К тому же нынче у нас полнейший неурожай. Я продаю сухую овинную рожь по 9 рублей за четверть. Степная, затхлая, проросшая рожь 7 рублей, 7 с полтиной. Мука 1 рубль, 1 рубль 10 копеек за пуд. Мало того, ржи в продаже нет, здешнюю рожь всю распродали, приели, степной не подвозят. Крестьяне начали покупать хлеб еще с октября. Уже в конце ноября я прекратил огульную продажу ржи и продаю хлеб только знакомым крестьянам из соседних деревень: стараюсь задержать хлеб до весны, потому что иначе некому будет работать. При таких обстоятельствах много ли подадут «побирающимся», а их является ежедневно более 20 человек. В соседней деревне из 14 дворов подают только в трех, да и какие кусочки подают – три раза укусить, как по закону полагается. Много ли же соберет солдатка, у которой двое детей, если ей нельзя идти далее своей деревни?
Вчера ко мне пришли пять солдаток за советом – что им делать?
– В волость ходили. Наругали, накричали. Нет, говорят, вам пособия, потому что за вашим обществом недоимок много. А я ему: что же мне-то делать? Не убить же детей? Вот принесу детей, да и кину тут, в волости. – А мы их в рощу вон в снег выбросим, ты же отвечать будешь, – говорит писарь.
– Да вы бы просили у волости свидетельств, что вы действительно солдатки с детьми. Куда бы ни пришла, теперь солдатке везде бы подали. Муж где?
– В Турции, пишет, за горами. И то просили свидетельств. Не дают. Не приказано, говорят, выдавать. А то выдай вам свидетельство, вы и почнете в город таскаться, начальство беспокоить. Сам становой сказал
– Чем же питаетесь?
– Что было, распродали, у меня две коровы было – за ничто пошли, теперь в миру побираемся.
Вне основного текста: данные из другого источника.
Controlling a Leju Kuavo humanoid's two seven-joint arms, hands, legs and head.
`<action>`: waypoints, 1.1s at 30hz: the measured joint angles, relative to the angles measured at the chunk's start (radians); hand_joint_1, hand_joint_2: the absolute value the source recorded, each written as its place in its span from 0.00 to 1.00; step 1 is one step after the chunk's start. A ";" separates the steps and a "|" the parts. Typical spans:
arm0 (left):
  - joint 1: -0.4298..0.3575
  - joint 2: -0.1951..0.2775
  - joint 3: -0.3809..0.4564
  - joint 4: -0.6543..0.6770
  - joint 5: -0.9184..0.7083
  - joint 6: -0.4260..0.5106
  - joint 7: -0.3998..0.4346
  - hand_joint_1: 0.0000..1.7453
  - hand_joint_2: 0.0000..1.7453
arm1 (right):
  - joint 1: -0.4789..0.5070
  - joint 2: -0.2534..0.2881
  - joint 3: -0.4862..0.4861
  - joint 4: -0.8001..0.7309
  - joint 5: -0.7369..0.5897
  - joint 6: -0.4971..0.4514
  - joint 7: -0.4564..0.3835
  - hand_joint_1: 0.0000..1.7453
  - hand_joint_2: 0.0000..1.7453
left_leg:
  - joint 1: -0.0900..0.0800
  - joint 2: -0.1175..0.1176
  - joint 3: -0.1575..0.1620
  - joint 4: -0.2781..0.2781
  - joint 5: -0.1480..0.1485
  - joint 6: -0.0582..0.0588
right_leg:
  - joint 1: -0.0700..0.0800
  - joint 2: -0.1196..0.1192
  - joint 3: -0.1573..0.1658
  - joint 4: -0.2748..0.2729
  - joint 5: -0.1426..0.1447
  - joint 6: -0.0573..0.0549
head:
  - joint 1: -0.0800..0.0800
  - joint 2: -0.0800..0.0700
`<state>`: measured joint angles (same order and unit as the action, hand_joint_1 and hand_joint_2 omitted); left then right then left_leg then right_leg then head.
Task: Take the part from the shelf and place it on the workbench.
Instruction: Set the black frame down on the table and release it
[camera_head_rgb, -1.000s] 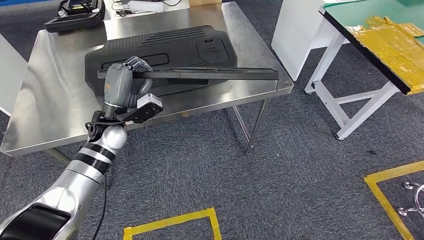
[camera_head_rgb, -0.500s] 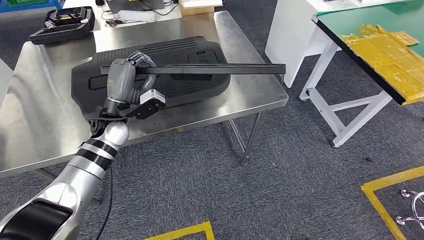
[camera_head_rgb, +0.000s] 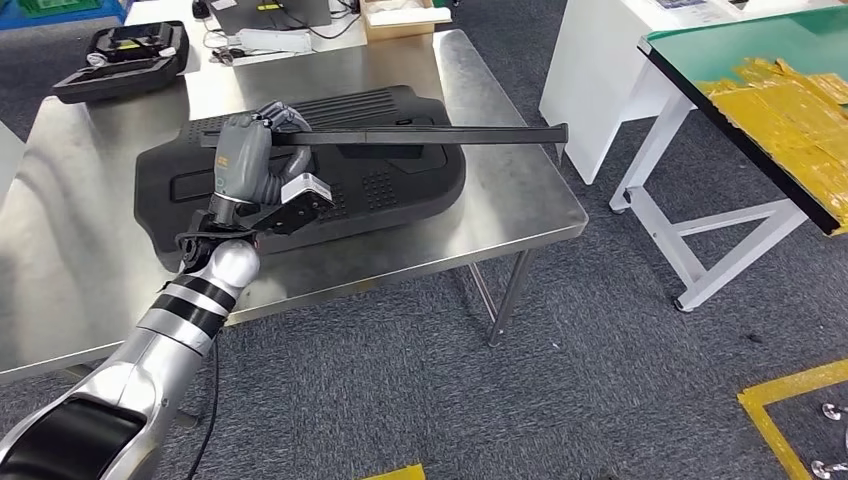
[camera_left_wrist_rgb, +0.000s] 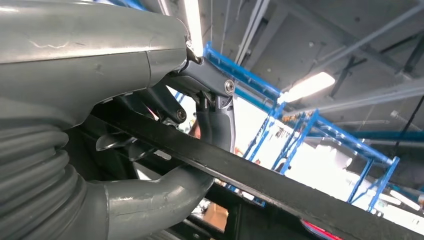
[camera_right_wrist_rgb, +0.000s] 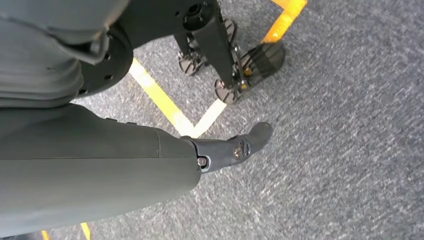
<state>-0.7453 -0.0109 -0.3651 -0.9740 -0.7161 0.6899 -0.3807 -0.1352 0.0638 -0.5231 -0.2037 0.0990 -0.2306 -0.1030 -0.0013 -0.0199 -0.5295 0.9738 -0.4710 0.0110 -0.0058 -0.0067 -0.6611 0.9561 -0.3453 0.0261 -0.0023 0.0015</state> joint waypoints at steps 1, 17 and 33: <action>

Мало подают – сам знаешь, какой нынче год.
– Вы бы в город, в земскую управу сходили.
– Ходила я. Вышел начальник, книгу вынес: ты, говорит, здесь с детьми записана, только у нас денег нет, не из своего же жалованья нам давать и мировым судьям жалованья платить нечем. Нет, говорит, в управе денег. Что нам делать? Посоветуй ты нам.
Я посоветовал отправиться к губернатору. И что же можно еще посоветовать? Кто же может помочь, кроме начальства? В миру только «кусочки» подают, но куда же она денет детей, чтобы идти за кусочками?
Начальство и холсты выбирает, начальство и капусту сушит, начальство и солдаткам поможет. Что же мы можем сделать без начальства?
Михей привез со станции известие, что Сулеймана – в этот раз заправду Сулеймана – разбили. В газетах еще ничего нет, а слух уже есть.
Дочь моя приехала из Петербурга и привезла карточку Гурко, большого формата. Все пришли смотреть. «Ишь какой большой, – замечает Иван, – который, разумеется, не верит, что Гурко переодетый Черняев, – его нужно рядом со Скобелевым на стену повесить, пусть двое повыше будут». У нас в столовой на стене прибиты карточки всех героев и вождей нынешней войны и рядом царские манифесты.